Safety Study of Recombinant Human Hyaluronidase (Chemophase) in Combination With Mitomycin in Participants With Superficial Bladder Cancer

Inclusion Criteria:

• Participants with initial presentation or recurrence of Stage Ta, T1 or Tis, any grade, bladder cancer after transurethral resection of bladder tumor (TURBT).
• TURBT within 42 days prior to Day 1/Week 1
• Karnofsky Performance Status greater than or equal to 80%
• Life expectancy at least 3 years
• 18 years or older
• A negative pregnancy test (if female of child-bearing potential)
• Acceptable liver function within 7 days defined as: bilirubin less than or equal to 1.5 times upper limit of normal, and aspartate aminotransferase (AST) Glutamic-oxalacetic transaminase (SGOT), alanine aminotransferase (ALT), glutamic-pyruvic transaminase (SGPT), and alkaline phosphatase <= 2.5 times upper limit of normal
• Acceptable renal function within 7 days defined as: serum creatinine less than or equal to 1.5 times upper limit of normal, or calculated creatinine clearance greater than or equal to 40 milliliter (mL)/minute/1.73 meter^2
• Acceptable hematologic status within 7 days defined as: absolute neutrophil count (ANC) greater than or equal to 2,500 cells/millimeter^3, platelet count greater than or equal to 150,000/millileter^3, and hemoglobin greater than or equal to 10.0 grams/deciliter.

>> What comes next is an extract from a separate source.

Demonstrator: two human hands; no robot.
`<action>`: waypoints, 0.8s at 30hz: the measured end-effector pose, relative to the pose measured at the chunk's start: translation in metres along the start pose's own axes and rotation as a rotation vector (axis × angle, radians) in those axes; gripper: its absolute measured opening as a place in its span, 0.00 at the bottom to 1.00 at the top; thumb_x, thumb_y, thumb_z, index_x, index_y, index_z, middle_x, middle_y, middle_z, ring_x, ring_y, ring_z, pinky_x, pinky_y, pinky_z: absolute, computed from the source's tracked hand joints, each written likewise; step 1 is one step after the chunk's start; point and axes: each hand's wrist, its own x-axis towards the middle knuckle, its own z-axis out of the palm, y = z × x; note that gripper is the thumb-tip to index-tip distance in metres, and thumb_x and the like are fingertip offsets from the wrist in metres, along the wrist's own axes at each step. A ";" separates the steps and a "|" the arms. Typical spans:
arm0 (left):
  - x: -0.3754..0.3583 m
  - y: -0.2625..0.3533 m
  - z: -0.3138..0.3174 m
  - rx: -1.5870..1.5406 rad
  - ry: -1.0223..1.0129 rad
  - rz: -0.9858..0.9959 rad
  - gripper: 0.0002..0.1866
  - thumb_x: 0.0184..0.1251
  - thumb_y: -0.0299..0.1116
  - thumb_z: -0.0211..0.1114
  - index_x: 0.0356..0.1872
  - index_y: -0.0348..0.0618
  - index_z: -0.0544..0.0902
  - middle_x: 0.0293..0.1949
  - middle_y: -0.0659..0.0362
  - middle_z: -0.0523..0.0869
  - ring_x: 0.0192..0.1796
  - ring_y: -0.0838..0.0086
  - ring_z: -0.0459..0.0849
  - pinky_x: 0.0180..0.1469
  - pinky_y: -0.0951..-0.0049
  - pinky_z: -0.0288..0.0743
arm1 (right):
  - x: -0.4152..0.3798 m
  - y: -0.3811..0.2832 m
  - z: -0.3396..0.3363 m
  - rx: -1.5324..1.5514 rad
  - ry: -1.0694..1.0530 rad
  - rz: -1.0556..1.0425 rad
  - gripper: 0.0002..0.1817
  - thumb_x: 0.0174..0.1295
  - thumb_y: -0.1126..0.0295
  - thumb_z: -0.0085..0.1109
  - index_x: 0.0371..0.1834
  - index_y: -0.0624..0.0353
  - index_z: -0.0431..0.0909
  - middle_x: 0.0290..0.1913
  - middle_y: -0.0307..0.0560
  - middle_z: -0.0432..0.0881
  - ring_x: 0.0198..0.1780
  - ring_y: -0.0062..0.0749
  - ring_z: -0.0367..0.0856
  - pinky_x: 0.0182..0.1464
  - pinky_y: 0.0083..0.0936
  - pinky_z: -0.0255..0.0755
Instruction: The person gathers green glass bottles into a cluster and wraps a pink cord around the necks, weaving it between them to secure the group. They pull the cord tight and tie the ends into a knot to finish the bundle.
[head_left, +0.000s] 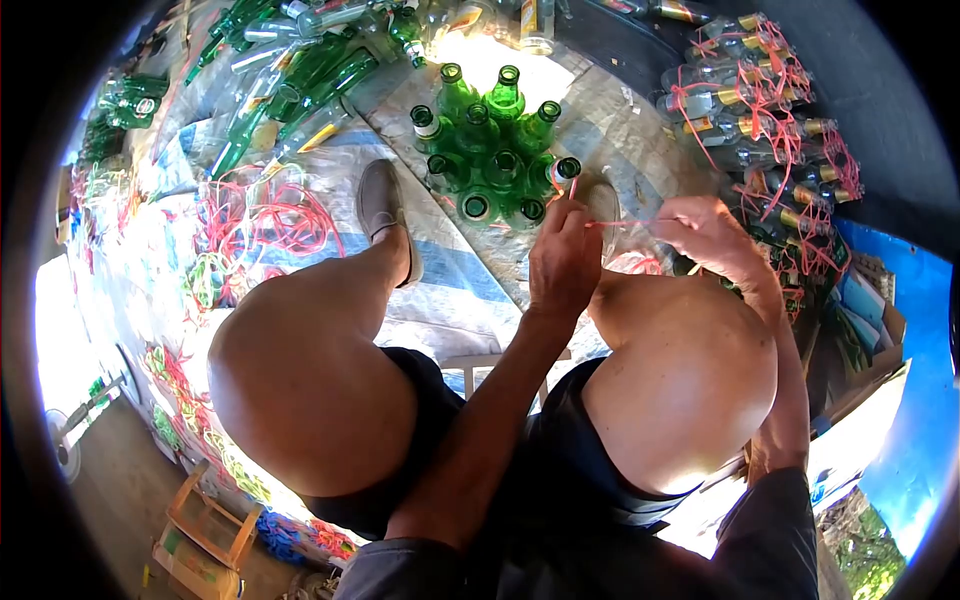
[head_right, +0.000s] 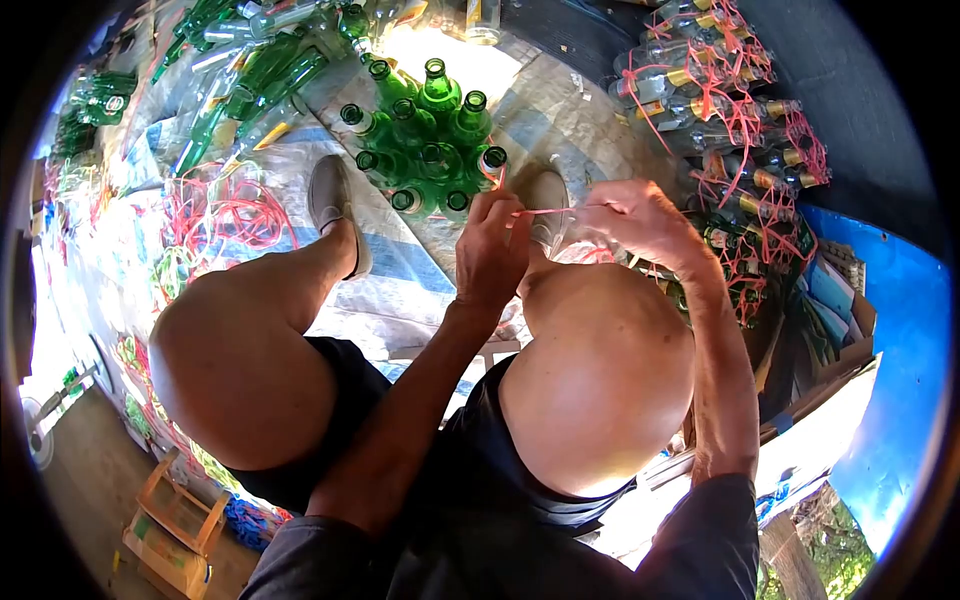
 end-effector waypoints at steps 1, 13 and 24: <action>-0.001 0.000 0.001 -0.012 0.004 -0.015 0.05 0.71 0.27 0.68 0.43 0.37 0.83 0.49 0.51 0.85 0.42 0.54 0.88 0.43 0.58 0.83 | -0.006 -0.004 -0.003 0.020 0.033 0.007 0.15 0.73 0.61 0.67 0.35 0.62 0.85 0.26 0.30 0.75 0.29 0.15 0.71 0.30 0.21 0.65; -0.011 -0.001 -0.003 -0.137 0.099 -0.068 0.07 0.76 0.26 0.64 0.49 0.35 0.85 0.50 0.48 0.88 0.44 0.58 0.90 0.42 0.65 0.87 | -0.038 -0.011 -0.063 0.524 0.117 0.043 0.10 0.75 0.65 0.63 0.35 0.57 0.78 0.24 0.27 0.63 0.24 0.12 0.58 0.27 0.17 0.53; -0.022 -0.004 -0.013 -0.292 0.199 -0.192 0.07 0.76 0.25 0.65 0.48 0.35 0.86 0.45 0.50 0.88 0.40 0.62 0.90 0.42 0.67 0.85 | 0.003 -0.036 -0.067 0.402 0.173 -0.002 0.10 0.75 0.61 0.65 0.41 0.55 0.82 0.25 0.23 0.64 0.23 0.08 0.56 0.24 0.13 0.47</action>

• Urinalysis showing no clinically significant abnormalities except those attributable to bladder cancer.
• For men and women of child-producing potential, agreement to use an effective contraceptive method during the treatment period of the study.

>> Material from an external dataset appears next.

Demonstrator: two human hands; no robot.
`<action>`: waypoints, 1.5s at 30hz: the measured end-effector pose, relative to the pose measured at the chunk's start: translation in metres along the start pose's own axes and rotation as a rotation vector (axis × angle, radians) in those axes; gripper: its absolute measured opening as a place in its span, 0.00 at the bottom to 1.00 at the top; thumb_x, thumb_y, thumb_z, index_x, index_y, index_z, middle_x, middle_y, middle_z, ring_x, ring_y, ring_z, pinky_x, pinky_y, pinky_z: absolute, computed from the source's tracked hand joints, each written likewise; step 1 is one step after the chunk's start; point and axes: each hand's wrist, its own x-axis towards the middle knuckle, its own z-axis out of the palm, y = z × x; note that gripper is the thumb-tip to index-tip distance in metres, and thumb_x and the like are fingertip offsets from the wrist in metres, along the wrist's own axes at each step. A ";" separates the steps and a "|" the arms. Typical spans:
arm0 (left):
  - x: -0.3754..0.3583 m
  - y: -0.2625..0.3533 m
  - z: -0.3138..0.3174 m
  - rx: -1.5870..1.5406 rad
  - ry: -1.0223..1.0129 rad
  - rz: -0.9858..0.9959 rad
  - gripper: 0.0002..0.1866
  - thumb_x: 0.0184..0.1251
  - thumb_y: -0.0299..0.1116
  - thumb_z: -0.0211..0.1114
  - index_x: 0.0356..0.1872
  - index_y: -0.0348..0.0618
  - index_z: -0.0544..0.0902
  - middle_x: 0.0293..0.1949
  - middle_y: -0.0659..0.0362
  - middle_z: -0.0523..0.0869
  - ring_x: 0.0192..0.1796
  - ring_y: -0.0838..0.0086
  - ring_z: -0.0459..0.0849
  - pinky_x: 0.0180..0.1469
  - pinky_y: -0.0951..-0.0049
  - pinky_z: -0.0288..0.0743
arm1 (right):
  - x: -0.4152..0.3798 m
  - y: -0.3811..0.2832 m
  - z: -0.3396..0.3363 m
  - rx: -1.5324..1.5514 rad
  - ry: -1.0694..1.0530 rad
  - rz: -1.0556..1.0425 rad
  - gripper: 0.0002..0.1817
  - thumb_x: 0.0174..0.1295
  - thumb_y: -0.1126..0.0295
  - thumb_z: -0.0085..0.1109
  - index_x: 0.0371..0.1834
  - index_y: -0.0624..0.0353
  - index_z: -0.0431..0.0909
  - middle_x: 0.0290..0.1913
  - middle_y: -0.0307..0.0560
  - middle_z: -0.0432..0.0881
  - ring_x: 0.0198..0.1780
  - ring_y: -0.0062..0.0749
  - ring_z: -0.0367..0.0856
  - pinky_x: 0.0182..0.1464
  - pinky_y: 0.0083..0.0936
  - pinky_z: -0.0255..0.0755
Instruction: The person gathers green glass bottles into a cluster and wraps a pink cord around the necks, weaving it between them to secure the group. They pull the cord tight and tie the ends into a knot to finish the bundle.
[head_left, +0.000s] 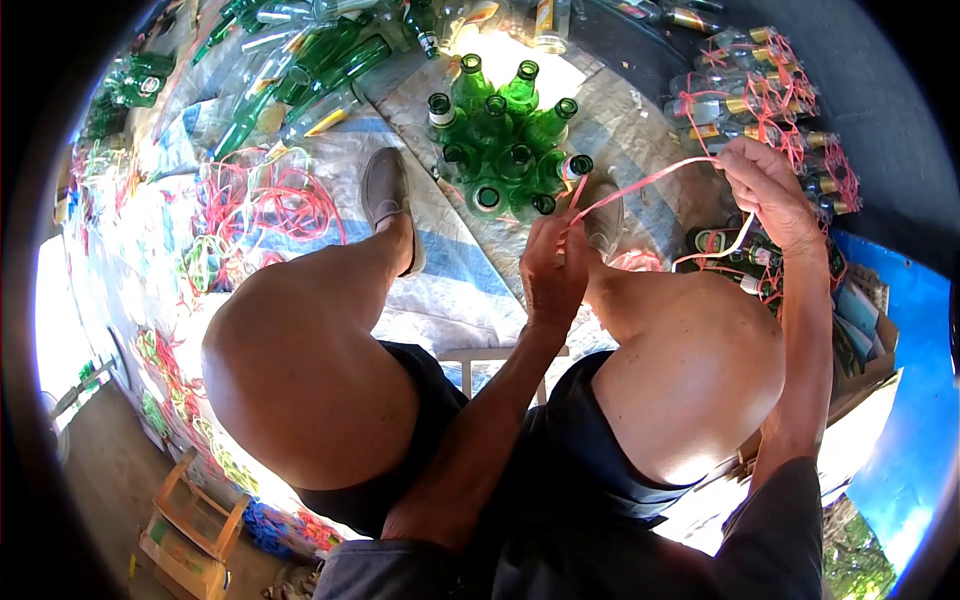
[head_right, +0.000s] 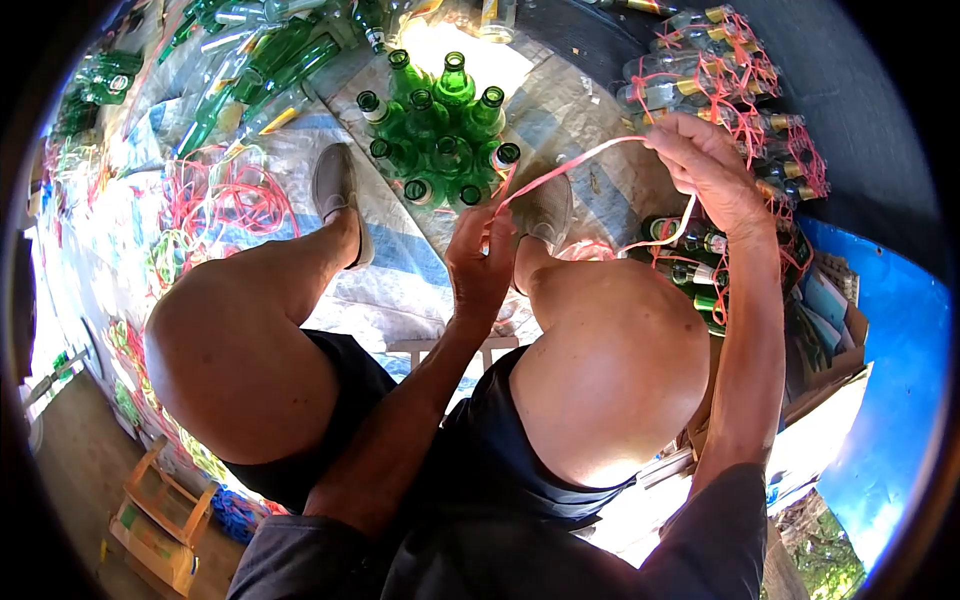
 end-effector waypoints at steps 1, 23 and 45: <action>-0.001 -0.005 -0.001 -0.009 0.012 -0.015 0.07 0.77 0.25 0.64 0.48 0.35 0.86 0.45 0.51 0.88 0.40 0.64 0.90 0.42 0.69 0.85 | 0.007 -0.002 0.004 -0.026 -0.017 -0.014 0.10 0.75 0.61 0.65 0.41 0.54 0.82 0.25 0.23 0.63 0.23 0.08 0.55 0.24 0.13 0.47; -0.003 -0.004 -0.016 -0.484 0.292 -0.481 0.15 0.87 0.38 0.53 0.47 0.38 0.82 0.39 0.55 0.90 0.34 0.74 0.87 0.45 0.70 0.83 | 0.146 -0.055 0.174 -0.569 -0.392 -0.510 0.15 0.66 0.59 0.71 0.37 0.62 0.88 0.25 0.33 0.80 0.30 0.16 0.75 0.35 0.24 0.71; 0.009 -0.006 -0.021 -0.500 0.405 -0.594 0.15 0.84 0.38 0.55 0.41 0.37 0.83 0.31 0.57 0.88 0.29 0.77 0.81 0.38 0.73 0.77 | 0.163 -0.036 0.167 -0.812 -0.395 -0.387 0.16 0.64 0.62 0.68 0.47 0.63 0.87 0.33 0.43 0.85 0.35 0.24 0.81 0.38 0.28 0.73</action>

• Signed, written Institutional Review Board (IRB)-approved informed consent

Exclusion Criteria:

• History or previous diagnosis of bladder fibrosis
• Total bladder capacity estimated at cystoscopy to be less than 150 mL
• Urinary incontinence of a severity that would compromise the ability of the participant to retain the study drug intravesical instillation for two hours.

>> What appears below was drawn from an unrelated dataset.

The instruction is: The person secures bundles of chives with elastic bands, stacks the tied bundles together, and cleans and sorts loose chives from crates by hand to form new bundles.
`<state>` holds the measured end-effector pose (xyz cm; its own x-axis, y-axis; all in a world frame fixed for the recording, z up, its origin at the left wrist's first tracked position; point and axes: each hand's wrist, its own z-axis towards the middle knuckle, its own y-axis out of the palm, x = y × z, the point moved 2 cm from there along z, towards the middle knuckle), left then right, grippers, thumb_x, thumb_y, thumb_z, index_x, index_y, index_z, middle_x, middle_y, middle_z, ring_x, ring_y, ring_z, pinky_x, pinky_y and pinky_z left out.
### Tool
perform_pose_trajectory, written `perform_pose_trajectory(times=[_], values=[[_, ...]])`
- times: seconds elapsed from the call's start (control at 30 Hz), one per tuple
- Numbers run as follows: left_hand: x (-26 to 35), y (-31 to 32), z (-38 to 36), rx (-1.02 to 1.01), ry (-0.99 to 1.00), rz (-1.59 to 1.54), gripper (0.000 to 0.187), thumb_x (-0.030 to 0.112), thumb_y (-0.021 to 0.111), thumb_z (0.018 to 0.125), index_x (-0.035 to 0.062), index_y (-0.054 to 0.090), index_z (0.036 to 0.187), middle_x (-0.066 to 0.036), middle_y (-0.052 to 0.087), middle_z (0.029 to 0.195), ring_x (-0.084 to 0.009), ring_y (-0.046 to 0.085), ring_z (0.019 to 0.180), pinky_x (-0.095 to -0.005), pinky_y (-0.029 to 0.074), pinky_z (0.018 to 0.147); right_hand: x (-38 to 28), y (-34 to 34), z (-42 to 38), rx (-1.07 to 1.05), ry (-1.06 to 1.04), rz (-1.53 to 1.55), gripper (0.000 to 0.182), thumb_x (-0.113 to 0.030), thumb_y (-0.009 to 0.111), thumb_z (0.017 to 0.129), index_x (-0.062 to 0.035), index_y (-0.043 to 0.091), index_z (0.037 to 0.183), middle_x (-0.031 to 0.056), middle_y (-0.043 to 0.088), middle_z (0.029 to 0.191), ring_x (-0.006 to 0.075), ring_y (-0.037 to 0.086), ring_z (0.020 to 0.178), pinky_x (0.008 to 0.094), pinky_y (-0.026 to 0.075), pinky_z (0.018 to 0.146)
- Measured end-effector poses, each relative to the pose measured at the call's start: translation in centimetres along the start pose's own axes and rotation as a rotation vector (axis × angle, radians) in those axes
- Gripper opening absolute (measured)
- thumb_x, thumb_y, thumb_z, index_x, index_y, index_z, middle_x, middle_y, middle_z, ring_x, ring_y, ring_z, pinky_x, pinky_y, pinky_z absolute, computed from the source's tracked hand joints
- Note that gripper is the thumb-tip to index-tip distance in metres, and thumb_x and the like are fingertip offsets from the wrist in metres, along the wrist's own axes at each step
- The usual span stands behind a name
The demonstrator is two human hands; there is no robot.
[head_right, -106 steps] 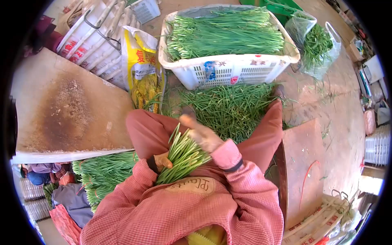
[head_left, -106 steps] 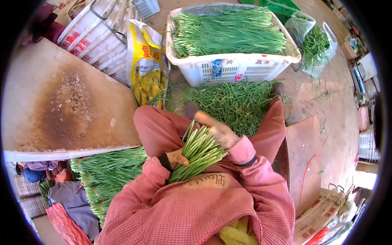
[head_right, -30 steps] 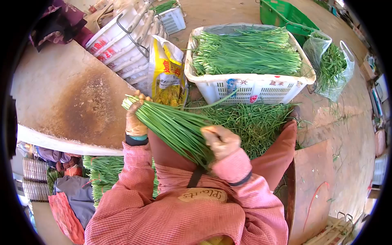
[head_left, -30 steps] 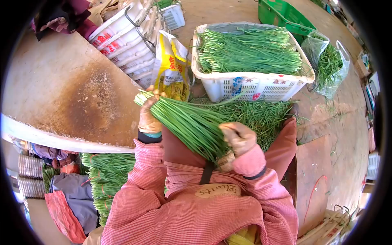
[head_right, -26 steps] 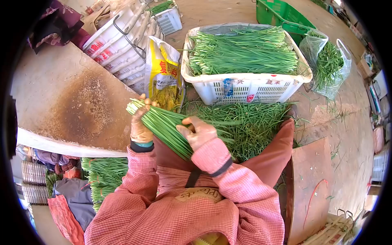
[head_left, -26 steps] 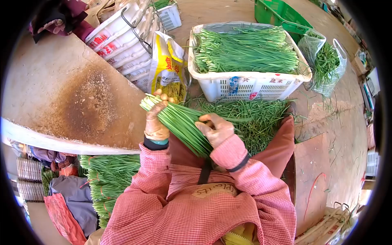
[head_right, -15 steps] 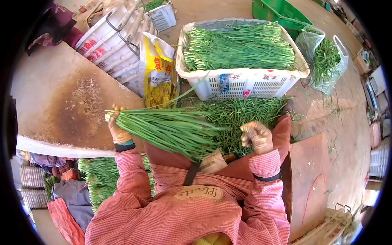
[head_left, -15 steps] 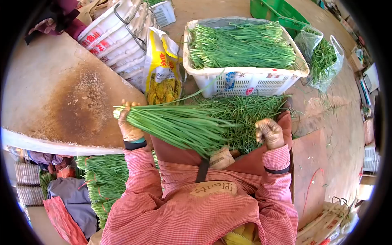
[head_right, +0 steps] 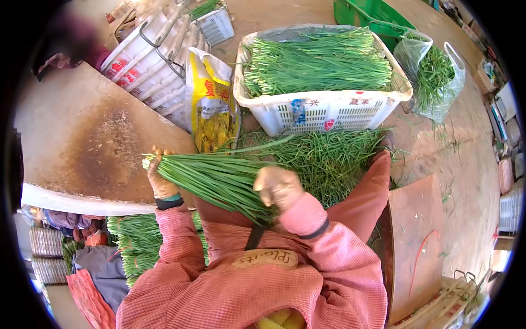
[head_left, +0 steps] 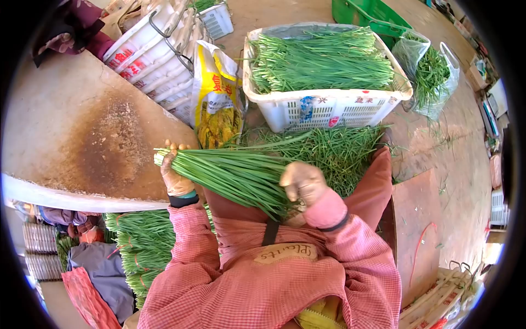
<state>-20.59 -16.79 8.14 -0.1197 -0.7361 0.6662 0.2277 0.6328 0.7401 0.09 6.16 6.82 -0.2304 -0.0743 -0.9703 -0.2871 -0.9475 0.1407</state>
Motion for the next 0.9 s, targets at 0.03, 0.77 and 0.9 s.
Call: perform_pose_trajectory(times=[0.03, 0.77, 0.9], values=[[0.5, 0.0, 0.3, -0.038, 0.014, -0.017, 0.039, 0.005, 0.062, 0.068, 0.0068, 0.047, 0.105, -0.002, 0.055, 0.084, -0.0188, 0.054, 0.081, -0.0354, 0.044, 0.081, -0.5, -0.7, -0.1, 0.028, 0.019, 0.518, 0.029, -0.033, 0.050, 0.087, -0.0082, 0.055, 0.071, 0.0021, 0.049, 0.053, 0.0115, 0.046, 0.047, 0.0246, 0.038, 0.044], [-13.6, 6.9, -16.9, -1.970, 0.766, 1.586, 0.007, 0.018, 0.055, 0.066, 0.0147, 0.058, 0.060, 0.001, 0.060, 0.071, -0.0169, 0.057, 0.081, -0.0285, 0.043, 0.077, 8.4, -6.0, -9.3, 0.398, 0.557, 0.131, 0.026, -0.026, 0.049, 0.088, -0.0049, 0.057, 0.076, 0.0005, 0.053, 0.055, 0.0089, 0.047, 0.047, 0.0206, 0.039, 0.046], [-14.1, 7.0, -16.6, -2.036, 0.633, 1.626, 0.008, 0.017, 0.055, 0.066, 0.0153, 0.062, 0.062, 0.002, 0.061, 0.067, -0.0169, 0.057, 0.080, -0.0268, 0.042, 0.075, 9.0, -6.4, -8.2, 0.096, 0.641, -0.263, 0.017, -0.015, 0.051, 0.087, -0.0001, 0.057, 0.080, 0.0039, 0.060, 0.065, 0.0083, 0.051, 0.052, 0.0213, 0.043, 0.051]])
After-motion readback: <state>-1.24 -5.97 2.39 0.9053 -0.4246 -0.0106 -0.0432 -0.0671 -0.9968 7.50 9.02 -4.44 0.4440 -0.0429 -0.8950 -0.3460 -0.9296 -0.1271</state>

• Severe irritative voiding symptoms such as urgency, frequency, or nocturia
• Known other malignant disease except squamous or basal cell skin cancer unless the malignancy has been in complete remission off therapy for at least 5 years.
• Major surgery, other than TURBT and diagnostic surgery, within 28 days prior to Day 1/Week 1.
• Active, uncontrolled bacterial, viral, or fungal infections, including urinary tract infection.
• Treatment with radiation therapy, surgery, chemotherapy, or investigational therapy within one month prior to Day 1/Week 1 on study (two months for nitrosureas or MMC), unless given as standard treatment for bladder cancer and provided that patient is free of all treatment-related toxicities as of Day 1/Week 1.
• Known infection with human immunodeficiency virus (HIV)
• Known active infection with hepatitis B or hepatitis C
• Serious disease (e.g., hydronephrosis, liver failure, or other conditions) that could compromise protocol objectives in the opinion of the Investigator and/or the Sponsor (Halozyme).
• History of a hypersensitivity or idiosyncratic reaction to, or other contraindication to, mitomycin.
• Known allergy to bee or vespid venom
• Known coagulation disorder or bleeding tendency
• Treatment with heparin or anticipation of heparin treatment during the treatment period in this study.
• Unwillingness or inability to comply with procedures required in this protocol.